Task to complete =
Before returning the data, strip out the pictures and keep everything else exactly the same.

Dataset excerpt =
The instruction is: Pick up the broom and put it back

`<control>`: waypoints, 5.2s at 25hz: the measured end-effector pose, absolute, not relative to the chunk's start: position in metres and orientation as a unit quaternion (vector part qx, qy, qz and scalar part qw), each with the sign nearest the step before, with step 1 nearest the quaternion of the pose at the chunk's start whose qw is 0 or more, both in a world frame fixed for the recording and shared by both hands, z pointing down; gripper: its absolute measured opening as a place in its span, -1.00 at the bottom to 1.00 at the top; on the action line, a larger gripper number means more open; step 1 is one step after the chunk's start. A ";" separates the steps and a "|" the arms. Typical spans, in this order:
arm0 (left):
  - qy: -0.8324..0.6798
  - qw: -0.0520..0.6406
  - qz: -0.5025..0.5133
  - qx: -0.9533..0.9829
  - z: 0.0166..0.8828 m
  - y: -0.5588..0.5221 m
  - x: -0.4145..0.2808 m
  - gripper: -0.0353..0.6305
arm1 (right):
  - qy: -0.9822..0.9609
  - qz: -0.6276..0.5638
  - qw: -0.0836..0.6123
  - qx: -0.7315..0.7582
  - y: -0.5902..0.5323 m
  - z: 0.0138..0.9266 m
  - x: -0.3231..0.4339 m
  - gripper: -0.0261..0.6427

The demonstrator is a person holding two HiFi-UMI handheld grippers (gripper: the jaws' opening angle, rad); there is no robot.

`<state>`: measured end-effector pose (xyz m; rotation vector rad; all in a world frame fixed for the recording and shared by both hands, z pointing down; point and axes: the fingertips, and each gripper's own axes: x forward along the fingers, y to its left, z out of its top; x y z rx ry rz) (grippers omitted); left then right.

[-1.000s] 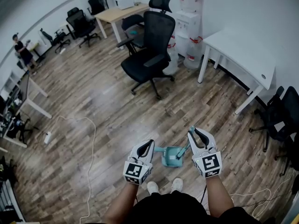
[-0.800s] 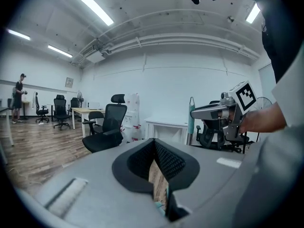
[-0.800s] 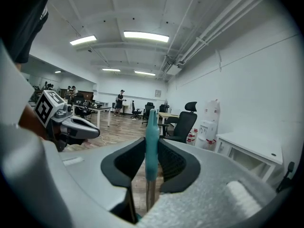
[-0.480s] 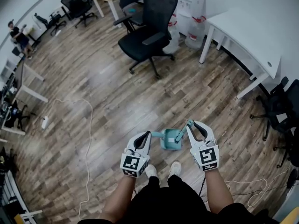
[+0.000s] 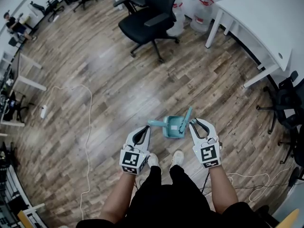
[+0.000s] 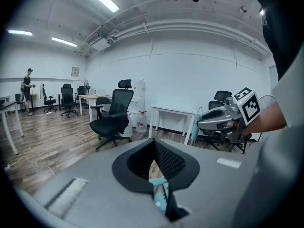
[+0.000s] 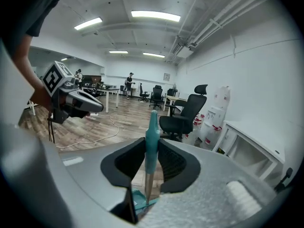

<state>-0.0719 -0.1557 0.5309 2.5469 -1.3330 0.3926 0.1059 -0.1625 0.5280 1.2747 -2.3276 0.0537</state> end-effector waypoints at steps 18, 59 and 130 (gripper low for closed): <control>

Expected output =
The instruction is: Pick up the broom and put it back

`<control>`: waypoints, 5.2s at 25hz: the measured end-effector pose, absolute, not relative to the chunk's start: position in metres and orientation as a unit quaternion (vector part qx, qy, qz and scalar part qw), each with the sign nearest the step before, with step 1 nearest the quaternion of the pose at the chunk's start whose qw is 0 or more, both in a world frame fixed for the recording and shared by both hands, z pointing down; gripper: its absolute measured opening as a place in its span, -1.00 at the bottom to 1.00 at the top; on the action line, a larger gripper number means more open; step 1 is one step after the chunk's start. A ";" separates the steps and a "|" the arms. Typical spans, in this order:
arm0 (left):
  - qy: -0.8324..0.6798
  - qw: -0.0520..0.6406
  - qz: -0.5025..0.5133
  - qx: -0.9533..0.9829
  - z: 0.0166..0.8828 m
  - y: -0.5588..0.5221 m
  - x: -0.4145..0.2808 m
  - gripper: -0.0353..0.6305
arm1 (right):
  - qy: -0.9822..0.9609
  - qz: -0.6276..0.5638
  - qw: -0.0836..0.6123
  - qx: -0.7315..0.7582
  - y: -0.5902..0.5323 m
  - z: 0.0138..0.9266 m
  - x: -0.3231..0.4339 m
  - gripper: -0.0261..0.6427

The demonstrator is a person holding two HiFi-UMI handheld grippers (gripper: the jaws' opening angle, rad); there is no robot.

`<state>`: measured end-effector pose (xyz m; rotation vector rad; all in a world frame fixed for the recording and shared by both hands, z pointing down; point and axes: the fingertips, and each gripper's own axes: x forward along the fingers, y to its left, z out of its top; x y z rx ry rz) (grippers omitted); left then right.

[-1.000s] 
[-0.800s] 
[-0.800s] 
[-0.480s] 
[+0.000s] 
[+0.000s] 
[+0.000s] 

<state>-0.0719 -0.1557 0.5309 2.5469 -1.3330 0.3926 0.1059 -0.1625 0.5280 1.2747 -2.3276 0.0537</state> end-effector waypoints at steps 18, 59 and 130 (gripper low for closed): <control>

The answer requires nothing more.